» WORK TO BE COMPLETED
Repeat the lines below exactly as written, please, from the line with "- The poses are" to the line with "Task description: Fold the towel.", both lines included, and no others.
(COLLECTED MATERIAL begins)
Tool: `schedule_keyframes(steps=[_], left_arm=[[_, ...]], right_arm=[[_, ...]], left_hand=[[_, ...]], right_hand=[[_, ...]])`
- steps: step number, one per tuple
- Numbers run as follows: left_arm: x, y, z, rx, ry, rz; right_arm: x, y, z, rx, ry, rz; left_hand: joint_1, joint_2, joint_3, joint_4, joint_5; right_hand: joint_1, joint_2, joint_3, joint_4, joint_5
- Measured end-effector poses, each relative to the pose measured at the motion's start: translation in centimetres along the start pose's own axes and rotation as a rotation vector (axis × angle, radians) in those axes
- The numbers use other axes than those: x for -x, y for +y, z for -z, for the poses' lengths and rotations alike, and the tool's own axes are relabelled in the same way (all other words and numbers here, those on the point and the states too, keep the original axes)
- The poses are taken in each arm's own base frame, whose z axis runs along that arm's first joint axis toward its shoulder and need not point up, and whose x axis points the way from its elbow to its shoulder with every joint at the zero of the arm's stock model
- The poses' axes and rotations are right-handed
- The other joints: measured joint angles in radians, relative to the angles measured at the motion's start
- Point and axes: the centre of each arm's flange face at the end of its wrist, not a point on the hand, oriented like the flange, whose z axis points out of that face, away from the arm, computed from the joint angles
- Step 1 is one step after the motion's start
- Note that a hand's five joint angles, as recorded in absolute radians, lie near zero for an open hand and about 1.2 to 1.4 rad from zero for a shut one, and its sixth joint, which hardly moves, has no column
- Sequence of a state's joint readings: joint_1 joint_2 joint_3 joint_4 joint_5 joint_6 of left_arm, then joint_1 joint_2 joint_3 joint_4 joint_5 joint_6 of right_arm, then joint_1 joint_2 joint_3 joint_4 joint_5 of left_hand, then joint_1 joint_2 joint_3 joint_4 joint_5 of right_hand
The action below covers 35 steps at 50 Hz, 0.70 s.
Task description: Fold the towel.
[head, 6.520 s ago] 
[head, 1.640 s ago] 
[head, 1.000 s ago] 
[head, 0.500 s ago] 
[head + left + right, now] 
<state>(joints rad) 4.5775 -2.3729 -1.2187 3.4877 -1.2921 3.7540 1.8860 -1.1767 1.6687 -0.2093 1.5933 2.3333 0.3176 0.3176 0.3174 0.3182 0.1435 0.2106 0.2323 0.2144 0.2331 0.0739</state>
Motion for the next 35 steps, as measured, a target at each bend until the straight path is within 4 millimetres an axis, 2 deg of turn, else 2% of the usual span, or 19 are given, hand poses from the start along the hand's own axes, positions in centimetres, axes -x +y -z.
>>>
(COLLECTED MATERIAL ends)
» THE COMPLETED TASK
- The poses are taken in each arm's own base frame, whose z axis runs along that arm's first joint axis toward its shoulder and need not point up, and whose x axis points the way from its elbow to its shoulder with every joint at the zero of the arm's stock model
- The poses' axes and rotations are right-handed
- The other joints: measured joint angles in radians, relative to the angles measured at the motion's start
- Point and axes: the centre of each arm's flange face at the end of its wrist, not a point on the hand, oriented like the flange, whose z axis points out of that face, away from the arm, computed from the joint angles
- Step 1 is one step after the motion's start
- Note that a hand's five joint angles, as recorded in absolute radians, lie near zero for an open hand and about 1.2 to 1.4 rad from zero for a shut one, and its sixth joint, which hardly moves, has no column
- Sequence of a state's joint readings: joint_1 joint_2 joint_3 joint_4 joint_5 joint_6 of left_arm, then joint_1 joint_2 joint_3 joint_4 joint_5 joint_6 of right_arm, then joint_1 joint_2 joint_3 joint_4 joint_5 of left_hand, then joint_1 joint_2 joint_3 joint_4 joint_5 of right_hand
The action below covers 35 steps at 50 Hz, 0.70 s.
Task description: Fold the towel.

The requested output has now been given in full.